Deux: Why can I say things literally what feels like a million times, yet it doesn't register with certain individuals of the teenage persuasion whom I encounter daily?
Trois: Why are some people so passive aggressive to the point it actually becomes a source of humor in my life, not frustration as it should, to see the lengths to which they will take this behavior when it is really not necessary at all?
Ponder or respond if you so choose. I hope this post finds all well in your worlds!
Over and out: Cat
Monday, February 22, 2010
I got a heads up from a former student that my blog needed an update, and yes, it does. The last time I posted something here I was looking forward to the promise of a future with someone who recently decided he didn't want that future anymore. Now, it's time to focus on me, and I can't tell you how excited I am about that. I feel as if a huge weight has been lifted from my shoulders, and as much as I ride the emotional roller coaster these days, the ride has already become an exciting learning process.

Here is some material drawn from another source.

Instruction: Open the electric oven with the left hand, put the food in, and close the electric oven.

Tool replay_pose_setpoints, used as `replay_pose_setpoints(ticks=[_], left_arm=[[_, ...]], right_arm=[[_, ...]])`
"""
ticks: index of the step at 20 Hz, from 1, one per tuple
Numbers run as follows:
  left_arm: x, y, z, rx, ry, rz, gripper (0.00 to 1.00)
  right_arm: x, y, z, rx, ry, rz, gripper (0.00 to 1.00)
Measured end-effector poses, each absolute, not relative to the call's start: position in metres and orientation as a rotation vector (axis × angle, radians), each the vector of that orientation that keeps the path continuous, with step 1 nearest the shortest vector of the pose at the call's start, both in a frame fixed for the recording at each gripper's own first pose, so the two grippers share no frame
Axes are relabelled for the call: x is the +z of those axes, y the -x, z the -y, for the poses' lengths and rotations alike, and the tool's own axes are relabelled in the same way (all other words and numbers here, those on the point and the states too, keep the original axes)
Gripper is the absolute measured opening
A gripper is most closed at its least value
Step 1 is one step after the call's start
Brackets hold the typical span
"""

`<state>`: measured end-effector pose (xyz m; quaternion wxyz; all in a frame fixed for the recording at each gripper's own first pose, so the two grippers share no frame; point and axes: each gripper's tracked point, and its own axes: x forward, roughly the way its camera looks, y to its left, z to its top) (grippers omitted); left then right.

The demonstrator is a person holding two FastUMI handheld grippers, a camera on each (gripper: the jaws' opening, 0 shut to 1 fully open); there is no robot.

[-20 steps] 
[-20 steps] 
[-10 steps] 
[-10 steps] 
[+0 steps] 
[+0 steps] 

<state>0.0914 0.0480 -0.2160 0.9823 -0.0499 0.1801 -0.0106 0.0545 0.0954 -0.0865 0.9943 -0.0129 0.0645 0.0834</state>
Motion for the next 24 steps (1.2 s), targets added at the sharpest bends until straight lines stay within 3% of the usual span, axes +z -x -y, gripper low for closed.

I can tell you that I learned the true meaning of family and friendship throughout this whole ordeal. I have amazing people who continue to stand by me and help me find strength I never knew I had. When you have people in your life that will let you cry, let you scream, let you vent (and help out a little with that too...you know who you are peeps), and make you laugh through the tears, you have some amazing people in your life. Although this has been ONE of the toughest times in my life, I can't give it the distinction of being the toughest, and I know the character building and the changes that have already begun to occur are going to make this ride called life so much sweeter in the present and so much more exciting in the future! Therefore, whenever you get a chance, wherever you are, and however you are a part of my life, raise your glasses in celebration of the sweetness that is today and the promise and excitement that the future holds for all of us!!!